## [TASK DIRECTIONS]
Among the records below, which lines contain the string "requests"? Report them.

## [TASK MATERIAL]
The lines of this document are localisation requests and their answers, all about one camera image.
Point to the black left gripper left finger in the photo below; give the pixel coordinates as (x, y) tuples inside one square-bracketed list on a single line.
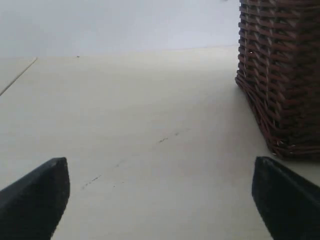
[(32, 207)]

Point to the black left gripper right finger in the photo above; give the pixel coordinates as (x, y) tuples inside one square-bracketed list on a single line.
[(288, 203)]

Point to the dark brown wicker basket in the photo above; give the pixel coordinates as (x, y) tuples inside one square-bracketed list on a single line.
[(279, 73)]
---
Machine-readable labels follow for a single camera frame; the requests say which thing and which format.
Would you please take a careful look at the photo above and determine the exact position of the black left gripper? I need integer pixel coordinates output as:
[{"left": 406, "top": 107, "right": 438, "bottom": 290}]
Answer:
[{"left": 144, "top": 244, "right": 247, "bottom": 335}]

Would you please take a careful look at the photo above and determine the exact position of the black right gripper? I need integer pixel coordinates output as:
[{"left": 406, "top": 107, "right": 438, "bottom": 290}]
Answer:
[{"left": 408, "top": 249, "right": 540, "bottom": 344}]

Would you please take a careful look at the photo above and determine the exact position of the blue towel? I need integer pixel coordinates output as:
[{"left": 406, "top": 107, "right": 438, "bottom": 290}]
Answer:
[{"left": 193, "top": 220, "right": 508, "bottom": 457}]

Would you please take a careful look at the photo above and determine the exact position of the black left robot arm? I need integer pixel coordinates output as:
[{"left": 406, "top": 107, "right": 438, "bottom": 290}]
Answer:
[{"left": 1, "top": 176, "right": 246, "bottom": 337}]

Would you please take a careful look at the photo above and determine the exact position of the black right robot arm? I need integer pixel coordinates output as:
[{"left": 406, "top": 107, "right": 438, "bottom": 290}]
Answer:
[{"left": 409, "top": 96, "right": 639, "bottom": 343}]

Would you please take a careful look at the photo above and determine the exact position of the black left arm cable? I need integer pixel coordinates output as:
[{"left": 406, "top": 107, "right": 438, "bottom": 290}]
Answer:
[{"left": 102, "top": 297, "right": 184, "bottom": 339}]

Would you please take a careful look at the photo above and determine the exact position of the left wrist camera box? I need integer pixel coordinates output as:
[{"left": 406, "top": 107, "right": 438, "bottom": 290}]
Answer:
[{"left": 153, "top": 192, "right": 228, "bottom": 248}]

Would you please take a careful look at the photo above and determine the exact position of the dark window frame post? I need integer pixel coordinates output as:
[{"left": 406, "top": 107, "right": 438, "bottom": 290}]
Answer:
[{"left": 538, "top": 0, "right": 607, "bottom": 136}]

## [ANSWER FOR THIS EXERCISE]
The lines of this document are localisation requests and their answers, all about one camera image.
Machine-readable labels follow for a single camera frame; the requests say which thing and which format.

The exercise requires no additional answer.